La polizia francese ha arrestato tre persone (di 27, 29 e 44 anni) in relazione al jihadista francese, Larossi Abballa, che lunedi’ notte ha ucciso una coppia di funzionari di polizia a Magnanville, a circa 50 chilometri a nord di Parigi. le forze di sicurezza hanno trovato nella abitazione della coppia di agenti uccisi una lista di obiettivi tra i quali personalita’ politiche, giornalisti, poliziotti, ha reso nOto il procuratore anti-terrorismo, Francois Molins. Il magistrato ha aggiunto che il figlio delle due vittime e’ stato ritrovato in uno “stato di smarrimento” e immediatamente ricoverato.

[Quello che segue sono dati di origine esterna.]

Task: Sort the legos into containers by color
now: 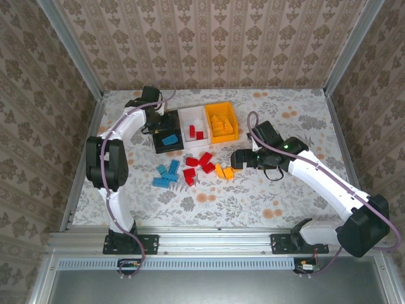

L’aggressore responsabile dell’uccisione di due poliziotti nella loro casa di Magnaville nella regione di Parigi, Larossi Abballa, prima di essere ucciso ha assicurato ai negoziatori di avere giurato fedeltà al leader dello Stato islamico Abu Bakr al Bagdadi tre settimane fa. Lo riferisce il procuratore antiterrorismo di Parigi, François Molins, aggiungendo che Abballa ha spiegato che con il suo gesto rispondeva all’appello di al Baghdadi a “uccidere gli infedeli nelle loro case e con le loro famiglie”. Secondo Molins, inoltre, il jihadista sapeva che le sue vittime erano poliziotti.